If you are seriously considering a purchase, we recommend booking a sea trial charter aboard one first — this gives you real-world handling data in Med conditions before you commit. A number of charter operators on the Croatian coast and in the Aegean offer skippered day charters on the Atlantis 34; use a reputable sea trial charter booking platform to arrange a proper working test in the conditions you will actually face. Equally, ensure your marine insurance is correctly structured for a Mediterranean-range vessel operating in Category B waters — specialist Mediterranean boat insurance policies from brokers such as Pantaenius or Bishop Skinner will give you the appropriate offshore cover at competitive rates.

For those ready to search listings directly, yacht brokerage portals such as YachtWorld, iNautia, and Rightboat currently show European-based examples; a good broker who specialises in Italian sports cruisers will also know of unlisted boats coming to market in Spain, Italy, and Croatia.

Verdict: Still the Day Boat to Beat

More than a decade since its launch, the Azimut Atlantis 34 Review: Day Boat Icon verdict holds. This is not a boat that compromises. It looks like an Azimut, handles like an Azimut, and is built — from its infusion-moulded hull to its sessile-oak-trimmed interior — like an Azimut.

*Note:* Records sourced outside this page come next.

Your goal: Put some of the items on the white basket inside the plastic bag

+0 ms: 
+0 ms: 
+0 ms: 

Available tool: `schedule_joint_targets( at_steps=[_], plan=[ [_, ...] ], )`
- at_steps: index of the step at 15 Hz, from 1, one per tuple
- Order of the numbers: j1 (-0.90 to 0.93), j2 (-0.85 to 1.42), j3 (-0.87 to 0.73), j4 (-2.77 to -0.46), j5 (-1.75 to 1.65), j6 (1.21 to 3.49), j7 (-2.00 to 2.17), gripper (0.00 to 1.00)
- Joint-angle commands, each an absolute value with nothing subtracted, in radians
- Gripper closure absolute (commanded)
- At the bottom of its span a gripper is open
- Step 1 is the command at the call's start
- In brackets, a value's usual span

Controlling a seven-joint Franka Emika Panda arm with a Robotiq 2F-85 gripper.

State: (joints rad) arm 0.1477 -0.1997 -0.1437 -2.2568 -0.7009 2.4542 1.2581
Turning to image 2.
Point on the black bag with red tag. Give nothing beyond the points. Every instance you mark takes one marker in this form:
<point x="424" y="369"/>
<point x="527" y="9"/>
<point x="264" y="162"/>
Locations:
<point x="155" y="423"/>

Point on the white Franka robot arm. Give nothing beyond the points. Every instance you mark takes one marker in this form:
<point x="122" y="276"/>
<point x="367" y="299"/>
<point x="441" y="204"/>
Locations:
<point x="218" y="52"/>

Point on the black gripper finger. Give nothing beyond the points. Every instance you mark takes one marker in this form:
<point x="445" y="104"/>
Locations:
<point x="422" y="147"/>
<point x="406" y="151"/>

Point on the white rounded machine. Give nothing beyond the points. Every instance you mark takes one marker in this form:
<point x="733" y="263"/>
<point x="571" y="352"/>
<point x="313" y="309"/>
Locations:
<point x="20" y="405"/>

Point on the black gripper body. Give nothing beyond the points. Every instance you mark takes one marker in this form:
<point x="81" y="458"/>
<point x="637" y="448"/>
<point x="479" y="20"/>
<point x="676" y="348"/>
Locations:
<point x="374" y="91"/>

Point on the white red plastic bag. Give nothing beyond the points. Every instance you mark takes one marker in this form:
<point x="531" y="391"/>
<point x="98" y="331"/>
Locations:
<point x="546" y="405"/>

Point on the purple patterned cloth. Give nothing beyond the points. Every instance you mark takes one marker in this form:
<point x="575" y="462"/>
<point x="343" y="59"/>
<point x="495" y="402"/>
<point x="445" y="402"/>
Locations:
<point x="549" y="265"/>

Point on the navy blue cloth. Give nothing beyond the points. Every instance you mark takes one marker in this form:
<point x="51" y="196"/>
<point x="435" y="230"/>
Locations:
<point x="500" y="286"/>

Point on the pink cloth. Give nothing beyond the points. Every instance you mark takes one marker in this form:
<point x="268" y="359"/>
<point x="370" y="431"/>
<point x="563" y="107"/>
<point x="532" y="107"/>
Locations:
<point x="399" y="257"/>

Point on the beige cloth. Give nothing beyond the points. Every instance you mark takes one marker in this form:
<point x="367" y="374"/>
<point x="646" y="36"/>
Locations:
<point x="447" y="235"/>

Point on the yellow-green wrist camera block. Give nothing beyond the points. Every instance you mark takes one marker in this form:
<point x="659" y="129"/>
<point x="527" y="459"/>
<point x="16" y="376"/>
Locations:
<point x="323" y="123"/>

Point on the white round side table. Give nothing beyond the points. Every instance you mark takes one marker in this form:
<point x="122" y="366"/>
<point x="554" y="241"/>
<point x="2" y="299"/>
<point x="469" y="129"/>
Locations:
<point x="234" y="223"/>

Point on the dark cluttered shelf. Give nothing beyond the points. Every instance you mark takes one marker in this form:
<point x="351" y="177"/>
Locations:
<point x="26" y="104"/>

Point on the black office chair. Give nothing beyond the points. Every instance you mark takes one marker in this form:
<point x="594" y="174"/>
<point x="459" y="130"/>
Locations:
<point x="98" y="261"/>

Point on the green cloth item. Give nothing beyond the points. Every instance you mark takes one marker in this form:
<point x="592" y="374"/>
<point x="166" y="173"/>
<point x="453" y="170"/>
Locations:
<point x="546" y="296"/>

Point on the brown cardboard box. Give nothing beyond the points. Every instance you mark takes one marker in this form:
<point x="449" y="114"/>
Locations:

The fact that it does all this at the entry level of the range, in a package you can berth in a standard 11-metre finger berth, anchor in 3.5 metres off a Cres beach, and run from Palermo to the Aeolian Islands and back on a long summer’s day, is the achievement.

The Med does not reward boats that look good at the dock and fall apart under pressure. It rewards boats that earn their place — in the chop between the Kornati islands, in the line of boats waiting to stern-to at Dubrovnik’s ACI Marina, in the August heat that turns lesser craft into floating sweat boxes. The Atlantis 34 passes every one of those tests.

If you are building your shortlist for a Mediterranean day boat, this is the benchmark. Everything else is measured against it.